Denver Broncos running back Knowshon Moreno leaps over

Denver Broncos running back Knowshon Moreno leaps over Denver Broncos tight end Julius Thomas after Thomas caught a touchdown pass against the Kansas City Chiefs. (Nov. 17, 2013) Credit: AP

NEWARK - Their bond began to take shape over a simple game of catch -- quarterback to receiver, tossing the football back and forth.

With each passing day, Peyton Manning grew more and more impressed with the tight end he barely knew. The newly signed Broncos quarterback took note of Julius Thomas' physique during that 2012 offseason, envisioning the ways Thomas could help Denver's offense.

"I remember the first time throwing to him -- his size jumps out to you,'' Manning said this week, referring to those throwing sessions during his rehabilitation from neck surgery. "This is a 6-5 tight end with broad shoulders, and he could really run.''

And then the unexpected happened: The following week, Thomas underwent surgery to repair ligaments in his ankle.

For a second straight year, his season was cut short because of an injury in the offseason.
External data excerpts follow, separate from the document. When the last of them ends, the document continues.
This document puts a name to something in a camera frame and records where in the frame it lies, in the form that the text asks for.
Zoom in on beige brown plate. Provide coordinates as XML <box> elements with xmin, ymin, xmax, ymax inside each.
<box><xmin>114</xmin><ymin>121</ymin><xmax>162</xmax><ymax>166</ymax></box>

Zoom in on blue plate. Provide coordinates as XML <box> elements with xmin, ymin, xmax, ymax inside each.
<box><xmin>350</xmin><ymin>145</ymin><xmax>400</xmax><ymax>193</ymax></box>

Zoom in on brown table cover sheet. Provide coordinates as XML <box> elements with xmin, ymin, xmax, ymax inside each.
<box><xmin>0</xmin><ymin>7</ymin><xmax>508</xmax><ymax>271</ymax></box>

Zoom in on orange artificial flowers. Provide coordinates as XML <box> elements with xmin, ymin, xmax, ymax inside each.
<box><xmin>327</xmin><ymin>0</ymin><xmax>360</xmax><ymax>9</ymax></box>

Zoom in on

And that's the last thing the 2011 fourth-round pick needed. After catching just one pass for 5 yards in nine games in 2011 and 2012, Thomas issued a promise to his teammates.

"I showed up in April,'' he said, "and I told all the guys: 'Every day in practice is Sunday to me.' I spent too many Sundays watching football. I'm going to come out here and treat it like a game because I need to show Peyton, I need to show everybody on our team that I'm healthy, I'm ready to go.''

And he was right.

Thomas, who caught two of Manning's seven TD passes in Week 1, had a breakout season, hauling in 65 passes for 788 yards and 12 touchdowns -- a club record for tight ends -- and was voted to the Pro Bowl.
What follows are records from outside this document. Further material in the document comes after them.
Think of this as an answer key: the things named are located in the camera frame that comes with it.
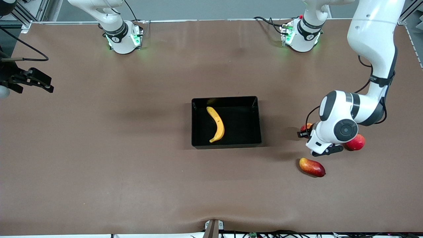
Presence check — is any black plastic box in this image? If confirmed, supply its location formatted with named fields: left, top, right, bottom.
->
left=191, top=96, right=263, bottom=149

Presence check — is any yellow banana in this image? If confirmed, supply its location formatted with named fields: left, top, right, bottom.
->
left=206, top=106, right=225, bottom=143

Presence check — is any red yellow mango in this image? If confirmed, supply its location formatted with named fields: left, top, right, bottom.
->
left=299, top=158, right=326, bottom=178

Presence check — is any red round peach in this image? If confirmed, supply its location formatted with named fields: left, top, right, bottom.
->
left=344, top=133, right=365, bottom=151

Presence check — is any metal table edge clamp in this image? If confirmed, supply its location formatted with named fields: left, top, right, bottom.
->
left=203, top=219, right=224, bottom=238

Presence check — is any brown table mat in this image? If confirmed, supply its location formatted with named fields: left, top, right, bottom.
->
left=0, top=18, right=423, bottom=236

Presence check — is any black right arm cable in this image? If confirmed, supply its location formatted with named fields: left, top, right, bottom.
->
left=0, top=26, right=49, bottom=62

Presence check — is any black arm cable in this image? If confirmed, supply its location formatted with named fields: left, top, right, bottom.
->
left=0, top=26, right=49, bottom=62
left=306, top=56, right=388, bottom=134

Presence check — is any aluminium frame with braces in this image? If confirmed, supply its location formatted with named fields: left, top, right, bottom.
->
left=0, top=0, right=50, bottom=33

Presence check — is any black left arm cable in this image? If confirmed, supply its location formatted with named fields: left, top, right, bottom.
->
left=306, top=56, right=388, bottom=134

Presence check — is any black right base cable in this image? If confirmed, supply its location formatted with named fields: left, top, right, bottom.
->
left=124, top=0, right=151, bottom=33

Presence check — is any black base cable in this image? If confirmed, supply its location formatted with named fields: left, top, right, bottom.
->
left=254, top=16, right=299, bottom=34
left=124, top=0, right=151, bottom=33

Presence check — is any black left base cable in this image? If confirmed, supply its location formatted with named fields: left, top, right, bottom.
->
left=254, top=16, right=299, bottom=34

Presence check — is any aluminium corner frame post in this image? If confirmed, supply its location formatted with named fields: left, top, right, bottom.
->
left=398, top=0, right=423, bottom=25
The 250-pound Thomas is confident his size and pass-catching ability will present matchup issues for the Seahawks in the Super Bowl. "I'm going to give it everything I have,'' said Thomas, whose father, George, was an H-back in the early 1980s at University of the Pacific, where Seahawks coach Pete Carroll was his offensive coordinator.

"I think my skill set can give me some opportunities to do some good things,'' added Thomas, who played basketball for four years at Portland State and football for only one season. "But I'm just going to look to make plays. That's what I remind myself during the game and before the game. When the ball comes your way, take advantage of it. You never know what kind of role you're going to have in that game.''

Thomas was a raw talent coming out of college, and fans were anxious to see the Broncos develop that potential.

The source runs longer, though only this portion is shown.